TASK STATEMENT:
Send back the data below exactly. Drop every picture.

-------- INFORMATION SHOWN

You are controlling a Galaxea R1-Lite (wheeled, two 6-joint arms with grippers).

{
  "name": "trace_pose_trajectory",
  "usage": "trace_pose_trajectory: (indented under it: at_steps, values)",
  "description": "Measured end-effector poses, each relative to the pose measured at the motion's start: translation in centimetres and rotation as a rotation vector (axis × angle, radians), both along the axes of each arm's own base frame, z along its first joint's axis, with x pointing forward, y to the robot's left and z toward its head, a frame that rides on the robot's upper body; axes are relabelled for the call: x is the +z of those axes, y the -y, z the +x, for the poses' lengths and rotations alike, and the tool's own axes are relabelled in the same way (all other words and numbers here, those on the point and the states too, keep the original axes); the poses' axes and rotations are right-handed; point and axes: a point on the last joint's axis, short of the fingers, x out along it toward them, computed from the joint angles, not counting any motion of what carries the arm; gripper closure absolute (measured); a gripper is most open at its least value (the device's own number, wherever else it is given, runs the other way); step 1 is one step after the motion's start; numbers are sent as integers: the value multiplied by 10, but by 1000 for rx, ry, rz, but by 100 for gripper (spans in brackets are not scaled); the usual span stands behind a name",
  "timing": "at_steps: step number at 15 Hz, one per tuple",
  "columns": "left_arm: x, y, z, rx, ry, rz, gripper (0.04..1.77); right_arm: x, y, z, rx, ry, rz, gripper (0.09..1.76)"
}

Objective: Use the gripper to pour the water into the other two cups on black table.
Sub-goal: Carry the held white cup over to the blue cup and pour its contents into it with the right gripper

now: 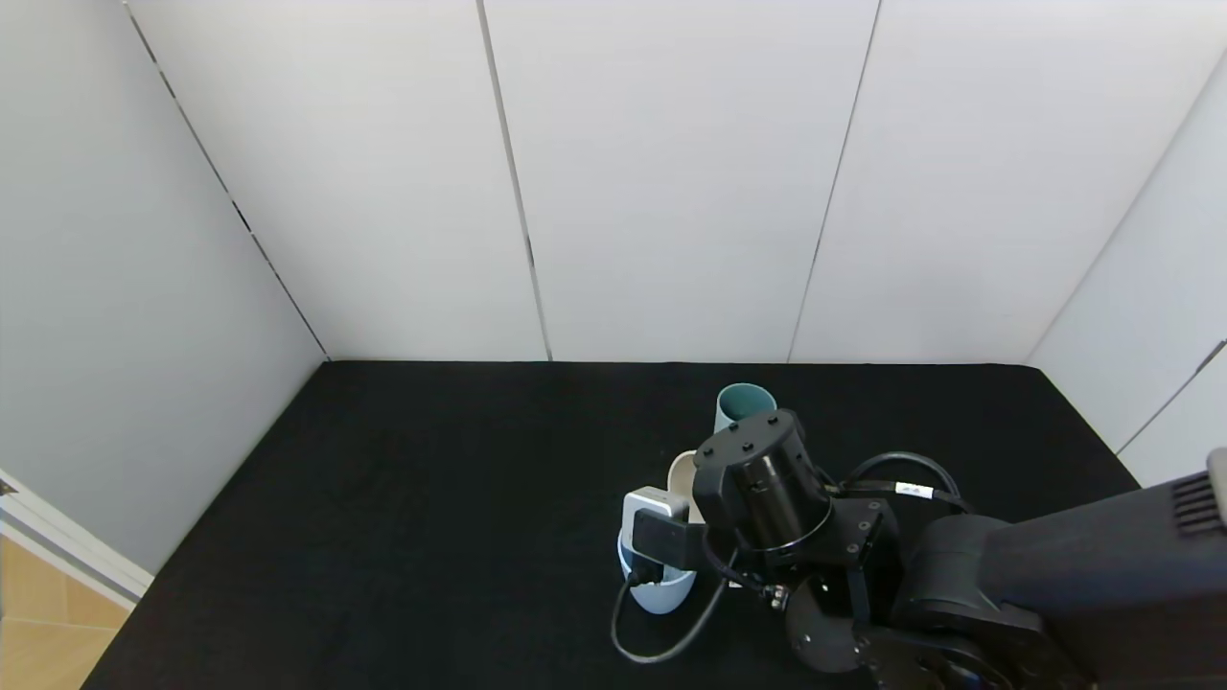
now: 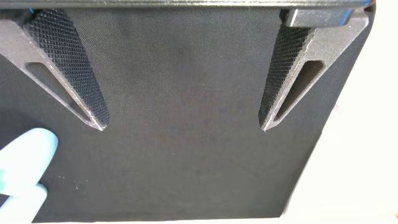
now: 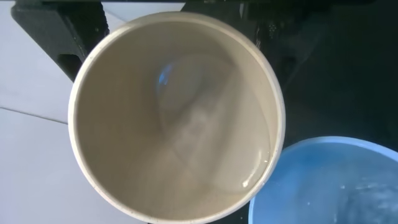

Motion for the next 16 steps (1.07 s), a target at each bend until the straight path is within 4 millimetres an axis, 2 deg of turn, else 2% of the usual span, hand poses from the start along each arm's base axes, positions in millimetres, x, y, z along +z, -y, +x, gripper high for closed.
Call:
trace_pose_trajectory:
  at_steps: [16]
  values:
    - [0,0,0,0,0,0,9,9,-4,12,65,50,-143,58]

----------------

RESPONSE BOX:
You are controlling a Galaxea R1-Lite (wheeled, two 6-joint arms with grippers).

{
  "name": "trace_pose_trajectory",
  "usage": "trace_pose_trajectory: (indented under it: at_steps, values)",
  "description": "Measured end-effector poses, each relative to the pose measured at the motion's start: translation in centimetres and rotation as a rotation vector (axis × angle, radians), both along the axes of each arm's own base frame, z along its first joint's axis, with x pointing forward, y to the robot's left and z toward its head, a frame that rides on the robot's upper body; axes are relabelled for the call: x is the +z of those axes, y the -y, z the +x, for the poses' lengths and rotations alike, and the tool's own axes are relabelled in the same way (all other words and numbers here, those on the point and the states too, keep the original axes); the poses' axes and rotations are right-handed; point and axes: a point on the last joint's axis, short of the fingers, x out along it toward them, computed from the joint angles, not counting any motion of what carries the arm; gripper closure absolute (measured); a gripper is most open at its least value (the device's own number, wherever else it is given, runs the other way); step 1 is one step after the motion's start; numbers are sent as integers: the value multiplied by 10, but by 1000 for rx, ry, rz, but by 100 for gripper (spans in brackets are not scaled); the usual span stands behind a name",
  "timing": "at_steps: step number at 15 Hz, one per tuple",
  "columns": "left_arm: x, y, z, rx, ry, rz, gripper (0.04..1.77); right_arm: x, y, z, rx, ry, rz, gripper (0.09..1.76)"
}

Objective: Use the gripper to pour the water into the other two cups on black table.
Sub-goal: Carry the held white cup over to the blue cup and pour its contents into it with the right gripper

now: 
now: 
now: 

Motion for the next 16 steps (1.07 s), a target at each bend until the straight path is within 4 millimetres an axis, 2 deg of turn, else 2% of the usual span, hand poses from the start along each arm's base axes, positions in millimetres, x, y, z along +z, -y, +x, gripper high for closed.
Call:
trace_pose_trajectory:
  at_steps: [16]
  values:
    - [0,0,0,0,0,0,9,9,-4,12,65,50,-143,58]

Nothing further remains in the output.